ASSIGNMENT
Please write out the data that follows, word for word.

SUPPLIED DATA
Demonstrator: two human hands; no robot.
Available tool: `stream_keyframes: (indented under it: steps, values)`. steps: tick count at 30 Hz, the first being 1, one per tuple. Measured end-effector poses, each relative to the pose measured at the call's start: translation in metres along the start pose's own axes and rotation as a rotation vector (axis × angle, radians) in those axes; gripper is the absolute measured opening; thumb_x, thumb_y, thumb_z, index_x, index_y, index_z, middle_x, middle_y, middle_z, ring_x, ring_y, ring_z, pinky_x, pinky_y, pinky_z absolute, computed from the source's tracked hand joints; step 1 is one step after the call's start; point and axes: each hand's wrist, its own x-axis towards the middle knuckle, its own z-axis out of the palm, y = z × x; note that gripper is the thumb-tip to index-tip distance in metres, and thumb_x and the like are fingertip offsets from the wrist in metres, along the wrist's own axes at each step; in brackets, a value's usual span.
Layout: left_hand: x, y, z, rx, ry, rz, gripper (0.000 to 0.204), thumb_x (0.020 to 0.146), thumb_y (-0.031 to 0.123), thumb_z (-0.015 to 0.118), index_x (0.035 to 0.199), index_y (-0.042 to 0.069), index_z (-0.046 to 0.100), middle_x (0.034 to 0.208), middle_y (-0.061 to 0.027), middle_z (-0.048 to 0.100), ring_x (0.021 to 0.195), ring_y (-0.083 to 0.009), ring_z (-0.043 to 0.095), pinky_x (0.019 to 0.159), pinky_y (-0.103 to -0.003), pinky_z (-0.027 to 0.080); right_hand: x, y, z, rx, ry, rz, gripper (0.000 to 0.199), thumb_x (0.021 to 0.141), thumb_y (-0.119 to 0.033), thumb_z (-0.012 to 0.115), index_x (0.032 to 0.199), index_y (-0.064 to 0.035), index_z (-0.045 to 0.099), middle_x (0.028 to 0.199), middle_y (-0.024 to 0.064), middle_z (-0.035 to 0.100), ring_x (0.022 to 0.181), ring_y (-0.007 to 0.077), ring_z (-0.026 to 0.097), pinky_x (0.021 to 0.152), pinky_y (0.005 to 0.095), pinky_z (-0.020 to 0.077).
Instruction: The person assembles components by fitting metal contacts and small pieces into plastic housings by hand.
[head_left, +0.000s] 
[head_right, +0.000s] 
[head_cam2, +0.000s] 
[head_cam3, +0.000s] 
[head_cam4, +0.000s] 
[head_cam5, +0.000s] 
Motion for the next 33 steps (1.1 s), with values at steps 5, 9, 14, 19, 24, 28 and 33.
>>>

SOLUTION TO THIS EXERCISE
Demonstrator: two human hands; no robot.
Available tool: `stream_keyframes: (indented under it: steps, values)`. steps: tick count at 30 Hz, the first being 1, one per tuple. Measured end-effector poses, each relative to the pose measured at the call's start: translation in metres along the start pose's own axes and rotation as a rotation vector (axis × angle, radians) in those axes; gripper is the absolute measured opening; thumb_x, thumb_y, thumb_z, index_x, index_y, index_z, middle_x, middle_y, middle_z, ring_x, ring_y, ring_z, pinky_x, pinky_y, pinky_z absolute, computed from the source's tracked hand joints; step 1 is one step after the call's start; point and axes: each hand's wrist, its own x-axis towards the middle knuckle, its own z-axis out of the palm, y = z × x; note that gripper is the thumb-tip to index-tip distance in metres, and thumb_x and the like are fingertip offsets from the wrist in metres, along the wrist's own axes at each step; in brackets, a value's usual span.
Layout: left_hand: x, y, z, rx, ry, rz, gripper (0.000 to 0.204), thumb_x (0.020 to 0.146), thumb_y (-0.031 to 0.123), thumb_z (-0.015 to 0.118), index_x (0.035 to 0.199), index_y (-0.042 to 0.069), index_z (-0.046 to 0.100), middle_x (0.034 to 0.208), middle_y (-0.061 to 0.027), middle_z (-0.048 to 0.100), ring_x (0.021 to 0.195), ring_y (-0.083 to 0.009), ring_z (-0.043 to 0.095), pinky_x (0.019 to 0.159), pinky_y (-0.103 to -0.003), pinky_z (-0.027 to 0.080); right_hand: x, y, z, rx, ry, rz, gripper (0.000 to 0.199), thumb_x (0.021 to 0.141), thumb_y (-0.119 to 0.033), thumb_z (-0.012 to 0.115), index_x (0.032 to 0.199), index_y (-0.064 to 0.035), index_z (-0.045 to 0.099), middle_x (0.028 to 0.199), middle_y (-0.024 to 0.064), middle_z (-0.035 to 0.100), ring_x (0.022 to 0.181), ring_y (-0.007 to 0.077), ring_z (-0.026 to 0.097), pinky_x (0.021 to 0.152), pinky_y (0.005 to 0.095), pinky_z (-0.020 to 0.077).
Instruction: The person assembles components by fitting metal contacts and small pieces into plastic housings by hand.
[head_left, +0.000s] 
[head_right, +0.000s] 
[head_cam2, +0.000s] 
[head_cam3, +0.000s] 
[head_cam4, +0.000s] 
[head_cam5, +0.000s] 
Motion for the next 33 steps (1.1 s), with values at steps 5, 9, 14, 19, 24, 28 and 33.
>>>

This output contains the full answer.